Records contained in a dataset
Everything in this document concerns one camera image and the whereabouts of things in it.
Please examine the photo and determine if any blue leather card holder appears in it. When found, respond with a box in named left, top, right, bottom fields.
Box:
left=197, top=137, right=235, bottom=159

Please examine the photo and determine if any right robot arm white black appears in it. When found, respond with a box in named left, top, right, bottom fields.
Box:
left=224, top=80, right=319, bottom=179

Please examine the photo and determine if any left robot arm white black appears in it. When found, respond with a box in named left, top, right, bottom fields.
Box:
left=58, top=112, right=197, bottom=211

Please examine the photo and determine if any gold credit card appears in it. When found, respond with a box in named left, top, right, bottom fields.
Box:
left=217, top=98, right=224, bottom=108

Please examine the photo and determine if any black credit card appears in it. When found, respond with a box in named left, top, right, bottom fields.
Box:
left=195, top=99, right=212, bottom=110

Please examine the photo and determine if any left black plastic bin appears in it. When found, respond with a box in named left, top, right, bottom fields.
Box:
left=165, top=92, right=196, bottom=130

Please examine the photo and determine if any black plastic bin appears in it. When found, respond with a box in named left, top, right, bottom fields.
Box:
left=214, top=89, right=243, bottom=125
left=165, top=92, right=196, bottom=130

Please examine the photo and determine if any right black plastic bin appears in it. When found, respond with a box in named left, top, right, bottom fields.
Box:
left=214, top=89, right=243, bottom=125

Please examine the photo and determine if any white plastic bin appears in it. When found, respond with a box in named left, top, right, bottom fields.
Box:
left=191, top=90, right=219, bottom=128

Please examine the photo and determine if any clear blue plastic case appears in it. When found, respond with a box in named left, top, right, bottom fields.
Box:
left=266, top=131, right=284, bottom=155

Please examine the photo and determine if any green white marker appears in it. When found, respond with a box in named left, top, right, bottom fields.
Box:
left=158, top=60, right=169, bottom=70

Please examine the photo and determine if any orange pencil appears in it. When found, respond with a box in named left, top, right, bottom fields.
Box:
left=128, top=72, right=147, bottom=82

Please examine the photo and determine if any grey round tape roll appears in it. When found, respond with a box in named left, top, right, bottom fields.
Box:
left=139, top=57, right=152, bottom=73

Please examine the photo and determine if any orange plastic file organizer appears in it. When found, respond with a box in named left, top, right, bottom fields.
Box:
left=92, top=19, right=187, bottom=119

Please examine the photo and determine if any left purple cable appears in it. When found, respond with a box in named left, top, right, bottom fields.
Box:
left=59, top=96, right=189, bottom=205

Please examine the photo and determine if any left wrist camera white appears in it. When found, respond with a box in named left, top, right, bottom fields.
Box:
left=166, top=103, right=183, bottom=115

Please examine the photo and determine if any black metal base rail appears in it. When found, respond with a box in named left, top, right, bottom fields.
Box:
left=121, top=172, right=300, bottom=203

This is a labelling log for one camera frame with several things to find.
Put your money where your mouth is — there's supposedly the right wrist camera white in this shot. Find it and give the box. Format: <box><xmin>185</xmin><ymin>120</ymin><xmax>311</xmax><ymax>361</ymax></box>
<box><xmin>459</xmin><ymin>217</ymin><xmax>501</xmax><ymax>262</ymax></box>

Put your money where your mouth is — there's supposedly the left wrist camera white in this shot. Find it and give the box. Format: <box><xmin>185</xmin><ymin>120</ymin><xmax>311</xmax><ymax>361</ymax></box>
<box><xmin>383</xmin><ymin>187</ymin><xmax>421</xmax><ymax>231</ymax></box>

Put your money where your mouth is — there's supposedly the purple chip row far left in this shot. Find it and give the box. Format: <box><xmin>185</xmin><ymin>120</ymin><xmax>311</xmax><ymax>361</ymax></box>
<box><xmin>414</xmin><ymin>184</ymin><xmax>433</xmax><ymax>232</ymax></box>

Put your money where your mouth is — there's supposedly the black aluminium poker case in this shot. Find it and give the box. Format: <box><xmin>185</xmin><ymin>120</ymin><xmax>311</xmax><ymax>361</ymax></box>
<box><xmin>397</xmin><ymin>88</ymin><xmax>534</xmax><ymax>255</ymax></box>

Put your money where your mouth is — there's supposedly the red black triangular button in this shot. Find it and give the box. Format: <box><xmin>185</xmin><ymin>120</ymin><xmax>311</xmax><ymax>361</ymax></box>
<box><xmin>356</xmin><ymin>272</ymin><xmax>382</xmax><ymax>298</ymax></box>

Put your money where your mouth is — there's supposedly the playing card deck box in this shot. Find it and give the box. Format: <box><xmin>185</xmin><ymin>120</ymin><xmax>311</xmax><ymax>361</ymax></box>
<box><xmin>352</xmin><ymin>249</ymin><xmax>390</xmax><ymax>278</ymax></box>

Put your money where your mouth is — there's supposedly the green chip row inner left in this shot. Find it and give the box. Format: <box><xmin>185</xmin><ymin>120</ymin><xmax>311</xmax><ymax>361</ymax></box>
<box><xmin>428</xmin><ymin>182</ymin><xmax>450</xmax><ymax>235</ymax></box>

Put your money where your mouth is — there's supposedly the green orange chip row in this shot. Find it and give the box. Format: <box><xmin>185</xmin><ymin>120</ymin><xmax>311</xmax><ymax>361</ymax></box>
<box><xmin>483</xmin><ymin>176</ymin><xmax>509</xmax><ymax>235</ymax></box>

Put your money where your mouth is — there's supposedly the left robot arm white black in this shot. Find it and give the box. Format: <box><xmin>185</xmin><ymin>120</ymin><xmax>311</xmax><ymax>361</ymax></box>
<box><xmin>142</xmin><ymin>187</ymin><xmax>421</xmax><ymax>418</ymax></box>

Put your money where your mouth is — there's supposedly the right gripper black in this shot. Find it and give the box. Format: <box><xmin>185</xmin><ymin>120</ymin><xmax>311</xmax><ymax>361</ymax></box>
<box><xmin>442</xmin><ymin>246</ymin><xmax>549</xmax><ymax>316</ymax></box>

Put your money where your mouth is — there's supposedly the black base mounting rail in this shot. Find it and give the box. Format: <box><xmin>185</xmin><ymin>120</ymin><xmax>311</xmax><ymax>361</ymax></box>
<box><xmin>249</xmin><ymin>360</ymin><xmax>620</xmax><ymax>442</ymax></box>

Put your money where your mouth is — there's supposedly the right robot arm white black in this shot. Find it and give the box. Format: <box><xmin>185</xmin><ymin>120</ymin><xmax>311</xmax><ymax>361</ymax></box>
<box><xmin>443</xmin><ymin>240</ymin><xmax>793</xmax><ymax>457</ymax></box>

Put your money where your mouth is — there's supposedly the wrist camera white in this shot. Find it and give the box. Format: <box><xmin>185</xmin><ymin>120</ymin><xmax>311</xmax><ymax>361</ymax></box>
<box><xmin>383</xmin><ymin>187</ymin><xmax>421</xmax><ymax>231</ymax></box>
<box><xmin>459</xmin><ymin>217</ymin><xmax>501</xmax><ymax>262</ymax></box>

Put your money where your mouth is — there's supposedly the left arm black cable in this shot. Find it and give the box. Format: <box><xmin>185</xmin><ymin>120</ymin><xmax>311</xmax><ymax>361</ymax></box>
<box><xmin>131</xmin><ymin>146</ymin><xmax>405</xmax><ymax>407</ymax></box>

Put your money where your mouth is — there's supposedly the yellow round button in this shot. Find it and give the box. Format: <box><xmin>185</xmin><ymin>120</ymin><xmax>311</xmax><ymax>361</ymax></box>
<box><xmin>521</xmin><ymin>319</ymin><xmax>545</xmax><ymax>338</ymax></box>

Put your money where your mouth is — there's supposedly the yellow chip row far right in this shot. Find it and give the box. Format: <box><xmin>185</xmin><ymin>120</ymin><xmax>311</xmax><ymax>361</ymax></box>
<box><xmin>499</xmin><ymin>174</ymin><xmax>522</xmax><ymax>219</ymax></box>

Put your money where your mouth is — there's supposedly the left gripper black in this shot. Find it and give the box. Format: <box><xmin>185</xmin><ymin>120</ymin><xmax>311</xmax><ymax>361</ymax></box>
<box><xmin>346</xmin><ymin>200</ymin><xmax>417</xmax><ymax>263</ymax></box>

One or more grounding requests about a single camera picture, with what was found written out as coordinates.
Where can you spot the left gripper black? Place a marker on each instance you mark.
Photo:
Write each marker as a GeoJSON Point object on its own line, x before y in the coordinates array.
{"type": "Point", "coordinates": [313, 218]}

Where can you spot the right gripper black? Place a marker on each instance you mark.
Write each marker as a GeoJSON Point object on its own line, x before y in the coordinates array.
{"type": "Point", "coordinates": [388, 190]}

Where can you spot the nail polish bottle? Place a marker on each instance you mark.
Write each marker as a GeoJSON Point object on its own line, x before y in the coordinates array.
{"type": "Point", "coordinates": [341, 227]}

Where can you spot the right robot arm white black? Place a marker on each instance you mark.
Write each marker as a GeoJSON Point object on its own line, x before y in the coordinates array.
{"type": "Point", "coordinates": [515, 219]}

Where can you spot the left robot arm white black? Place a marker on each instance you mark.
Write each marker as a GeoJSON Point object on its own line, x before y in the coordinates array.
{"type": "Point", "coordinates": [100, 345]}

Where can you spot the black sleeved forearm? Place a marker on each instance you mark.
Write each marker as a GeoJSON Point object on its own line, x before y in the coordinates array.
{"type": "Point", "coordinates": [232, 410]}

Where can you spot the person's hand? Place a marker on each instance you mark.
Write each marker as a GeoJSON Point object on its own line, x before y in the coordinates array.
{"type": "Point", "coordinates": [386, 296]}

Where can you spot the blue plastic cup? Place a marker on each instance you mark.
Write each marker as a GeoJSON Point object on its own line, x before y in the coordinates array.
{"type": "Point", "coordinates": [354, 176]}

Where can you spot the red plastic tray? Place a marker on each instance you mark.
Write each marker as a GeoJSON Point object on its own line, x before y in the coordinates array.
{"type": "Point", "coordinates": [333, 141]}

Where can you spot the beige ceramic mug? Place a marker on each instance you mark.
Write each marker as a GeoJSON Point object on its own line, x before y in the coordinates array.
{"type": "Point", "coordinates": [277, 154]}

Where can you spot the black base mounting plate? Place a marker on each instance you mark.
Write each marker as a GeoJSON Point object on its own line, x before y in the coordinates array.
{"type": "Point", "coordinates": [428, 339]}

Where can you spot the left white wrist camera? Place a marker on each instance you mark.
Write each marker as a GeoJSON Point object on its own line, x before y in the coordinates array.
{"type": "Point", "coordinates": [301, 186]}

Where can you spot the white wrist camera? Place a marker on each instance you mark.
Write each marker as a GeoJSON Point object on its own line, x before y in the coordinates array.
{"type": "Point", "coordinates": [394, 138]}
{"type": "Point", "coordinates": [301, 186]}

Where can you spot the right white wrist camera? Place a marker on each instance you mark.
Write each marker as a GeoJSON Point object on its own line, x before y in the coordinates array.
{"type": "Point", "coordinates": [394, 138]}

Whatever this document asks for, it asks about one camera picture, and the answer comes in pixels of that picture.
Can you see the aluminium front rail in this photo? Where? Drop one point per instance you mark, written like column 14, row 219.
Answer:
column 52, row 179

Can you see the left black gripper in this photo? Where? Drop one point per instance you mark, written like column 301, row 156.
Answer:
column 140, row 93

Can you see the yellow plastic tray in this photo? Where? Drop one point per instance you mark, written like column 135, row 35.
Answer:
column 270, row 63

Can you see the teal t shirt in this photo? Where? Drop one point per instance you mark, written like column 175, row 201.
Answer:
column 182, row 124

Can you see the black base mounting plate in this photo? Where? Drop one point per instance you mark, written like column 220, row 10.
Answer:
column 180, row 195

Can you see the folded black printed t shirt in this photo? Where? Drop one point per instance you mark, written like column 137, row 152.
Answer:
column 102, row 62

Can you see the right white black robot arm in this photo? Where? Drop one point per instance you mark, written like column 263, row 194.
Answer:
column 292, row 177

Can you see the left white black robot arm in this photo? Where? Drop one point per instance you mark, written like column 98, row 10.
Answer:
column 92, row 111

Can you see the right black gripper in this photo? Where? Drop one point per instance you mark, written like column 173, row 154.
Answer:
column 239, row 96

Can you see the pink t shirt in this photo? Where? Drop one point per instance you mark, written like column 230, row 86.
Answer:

Your task: If a line in the entries contains the word "cable", copy that line out.

Response for this exercise:
Please examine the photo and determine if any left purple cable appears in it. When found, respond with a box in named left, top, right, bottom fields.
Put your money where your mouth is — there's supposedly the left arm black cable in this shot. Find it and give the box. Format: <box><xmin>185</xmin><ymin>120</ymin><xmax>311</xmax><ymax>361</ymax></box>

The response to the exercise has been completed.